▶ [Task description]:
Would you go through the records below and copy each line with the string "camera"?

(Exercise inputs begins)

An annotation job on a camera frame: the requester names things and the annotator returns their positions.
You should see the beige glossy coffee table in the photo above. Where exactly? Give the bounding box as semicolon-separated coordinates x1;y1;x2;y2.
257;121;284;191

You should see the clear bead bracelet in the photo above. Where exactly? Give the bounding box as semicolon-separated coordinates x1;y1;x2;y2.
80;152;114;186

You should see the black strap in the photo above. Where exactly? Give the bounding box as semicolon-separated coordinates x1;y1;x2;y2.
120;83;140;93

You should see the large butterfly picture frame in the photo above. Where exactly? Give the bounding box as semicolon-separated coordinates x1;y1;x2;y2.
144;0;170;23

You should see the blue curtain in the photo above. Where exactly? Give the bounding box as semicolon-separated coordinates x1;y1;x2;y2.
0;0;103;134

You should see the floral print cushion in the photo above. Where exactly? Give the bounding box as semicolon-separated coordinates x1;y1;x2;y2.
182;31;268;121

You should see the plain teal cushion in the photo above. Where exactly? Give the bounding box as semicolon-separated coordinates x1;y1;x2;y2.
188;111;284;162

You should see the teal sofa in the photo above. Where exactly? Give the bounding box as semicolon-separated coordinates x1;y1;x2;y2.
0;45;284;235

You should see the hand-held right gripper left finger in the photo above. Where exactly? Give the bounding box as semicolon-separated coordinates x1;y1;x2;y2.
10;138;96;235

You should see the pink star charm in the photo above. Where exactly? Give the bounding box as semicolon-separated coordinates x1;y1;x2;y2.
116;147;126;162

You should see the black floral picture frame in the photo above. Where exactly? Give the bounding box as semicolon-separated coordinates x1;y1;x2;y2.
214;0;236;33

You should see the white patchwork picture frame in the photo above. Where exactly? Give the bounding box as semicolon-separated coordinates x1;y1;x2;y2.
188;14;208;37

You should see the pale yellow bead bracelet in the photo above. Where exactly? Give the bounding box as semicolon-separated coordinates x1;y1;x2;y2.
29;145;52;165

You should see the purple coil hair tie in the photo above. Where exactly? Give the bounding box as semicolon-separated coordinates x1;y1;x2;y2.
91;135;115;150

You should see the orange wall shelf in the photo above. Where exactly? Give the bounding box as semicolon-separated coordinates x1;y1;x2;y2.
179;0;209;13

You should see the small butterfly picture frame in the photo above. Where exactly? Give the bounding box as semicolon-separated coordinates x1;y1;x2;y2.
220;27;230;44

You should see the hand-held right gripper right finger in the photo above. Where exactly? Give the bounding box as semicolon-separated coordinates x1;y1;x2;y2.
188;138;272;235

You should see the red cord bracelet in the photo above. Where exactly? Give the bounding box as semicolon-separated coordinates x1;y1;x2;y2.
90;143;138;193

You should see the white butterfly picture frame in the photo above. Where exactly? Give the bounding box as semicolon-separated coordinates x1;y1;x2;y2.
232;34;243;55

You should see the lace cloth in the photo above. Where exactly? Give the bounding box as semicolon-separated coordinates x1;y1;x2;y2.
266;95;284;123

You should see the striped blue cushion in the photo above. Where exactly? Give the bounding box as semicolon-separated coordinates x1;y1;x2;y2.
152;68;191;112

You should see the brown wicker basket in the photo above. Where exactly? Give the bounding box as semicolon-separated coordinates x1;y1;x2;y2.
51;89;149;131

(Exercise inputs ends)
(Exercise inputs begins)

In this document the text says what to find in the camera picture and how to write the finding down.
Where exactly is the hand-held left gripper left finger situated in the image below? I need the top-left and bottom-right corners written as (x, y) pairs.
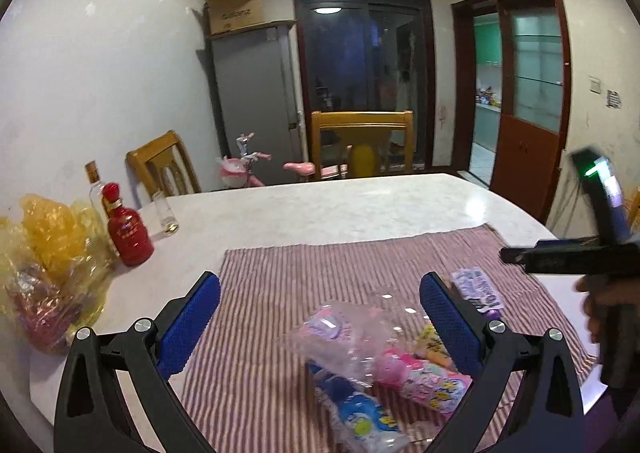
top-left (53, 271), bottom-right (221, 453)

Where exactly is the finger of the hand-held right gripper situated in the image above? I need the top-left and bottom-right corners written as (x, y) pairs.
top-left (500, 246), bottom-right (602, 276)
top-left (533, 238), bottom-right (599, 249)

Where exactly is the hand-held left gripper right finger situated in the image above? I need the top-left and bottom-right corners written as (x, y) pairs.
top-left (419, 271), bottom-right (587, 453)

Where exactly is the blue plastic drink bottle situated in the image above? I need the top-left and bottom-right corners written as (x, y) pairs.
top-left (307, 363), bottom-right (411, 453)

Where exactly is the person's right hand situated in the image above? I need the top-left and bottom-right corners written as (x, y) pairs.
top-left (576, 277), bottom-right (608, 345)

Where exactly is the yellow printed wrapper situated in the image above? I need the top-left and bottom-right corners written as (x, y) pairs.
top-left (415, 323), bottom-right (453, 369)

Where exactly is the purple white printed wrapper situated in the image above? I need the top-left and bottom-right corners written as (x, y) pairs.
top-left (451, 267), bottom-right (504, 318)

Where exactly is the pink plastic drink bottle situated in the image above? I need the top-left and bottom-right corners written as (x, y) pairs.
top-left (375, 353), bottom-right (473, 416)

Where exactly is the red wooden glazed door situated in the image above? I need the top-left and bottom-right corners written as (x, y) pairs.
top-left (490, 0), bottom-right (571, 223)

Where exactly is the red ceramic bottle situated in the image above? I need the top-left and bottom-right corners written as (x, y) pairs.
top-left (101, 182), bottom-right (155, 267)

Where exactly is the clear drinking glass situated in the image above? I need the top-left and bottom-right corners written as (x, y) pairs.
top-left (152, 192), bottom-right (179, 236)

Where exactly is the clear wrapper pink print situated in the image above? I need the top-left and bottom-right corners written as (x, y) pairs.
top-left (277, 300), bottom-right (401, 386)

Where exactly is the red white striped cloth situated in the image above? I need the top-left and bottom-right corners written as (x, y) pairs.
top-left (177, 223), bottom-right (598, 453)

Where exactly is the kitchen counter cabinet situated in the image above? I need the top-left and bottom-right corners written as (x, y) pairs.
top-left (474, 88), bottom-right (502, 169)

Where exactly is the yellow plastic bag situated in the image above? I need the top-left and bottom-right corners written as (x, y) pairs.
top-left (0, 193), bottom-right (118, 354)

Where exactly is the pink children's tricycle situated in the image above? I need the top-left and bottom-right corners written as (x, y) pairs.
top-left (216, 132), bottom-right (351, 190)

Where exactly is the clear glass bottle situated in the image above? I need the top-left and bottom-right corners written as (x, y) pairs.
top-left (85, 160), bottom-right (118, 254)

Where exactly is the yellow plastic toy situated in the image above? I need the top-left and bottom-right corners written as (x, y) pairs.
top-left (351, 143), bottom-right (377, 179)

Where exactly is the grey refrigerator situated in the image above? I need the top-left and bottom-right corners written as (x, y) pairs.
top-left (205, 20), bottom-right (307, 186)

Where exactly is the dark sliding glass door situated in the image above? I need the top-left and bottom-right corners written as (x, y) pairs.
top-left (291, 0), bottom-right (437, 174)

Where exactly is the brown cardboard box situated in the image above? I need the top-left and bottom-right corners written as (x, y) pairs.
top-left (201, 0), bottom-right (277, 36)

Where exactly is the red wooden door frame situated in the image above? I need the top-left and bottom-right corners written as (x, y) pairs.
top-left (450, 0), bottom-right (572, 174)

(Exercise inputs ends)
(Exercise inputs begins)

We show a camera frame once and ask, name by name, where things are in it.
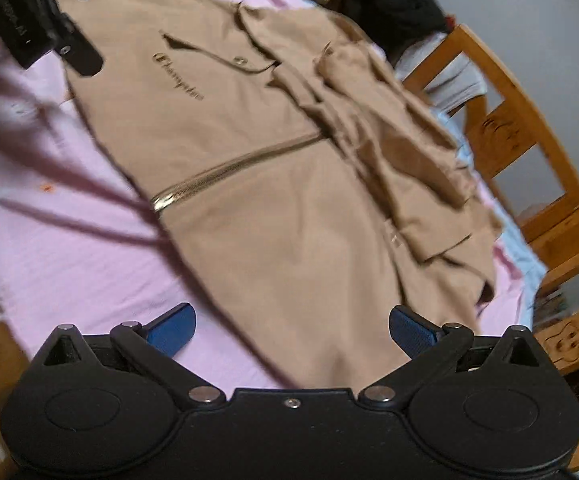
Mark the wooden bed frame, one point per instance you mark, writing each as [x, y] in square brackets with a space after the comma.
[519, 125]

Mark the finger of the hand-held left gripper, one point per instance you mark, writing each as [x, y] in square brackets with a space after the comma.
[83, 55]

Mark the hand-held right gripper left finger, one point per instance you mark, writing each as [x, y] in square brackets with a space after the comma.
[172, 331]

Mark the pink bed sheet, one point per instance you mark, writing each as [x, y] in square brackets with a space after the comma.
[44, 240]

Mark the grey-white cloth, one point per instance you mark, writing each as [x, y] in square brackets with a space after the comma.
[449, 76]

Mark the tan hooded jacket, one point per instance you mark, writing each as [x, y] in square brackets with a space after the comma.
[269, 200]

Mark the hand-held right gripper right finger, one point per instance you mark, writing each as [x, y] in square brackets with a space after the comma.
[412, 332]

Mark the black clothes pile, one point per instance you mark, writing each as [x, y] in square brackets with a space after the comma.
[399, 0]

(Exercise inputs ends)

▶ [Response area]:
An annotation job on a camera frame: the requester names things and the annotator returns their positions.
In this document the text says what to find in the camera picture and how to write the finding down.
We show a camera frame once and ask, name by name, where things are in it.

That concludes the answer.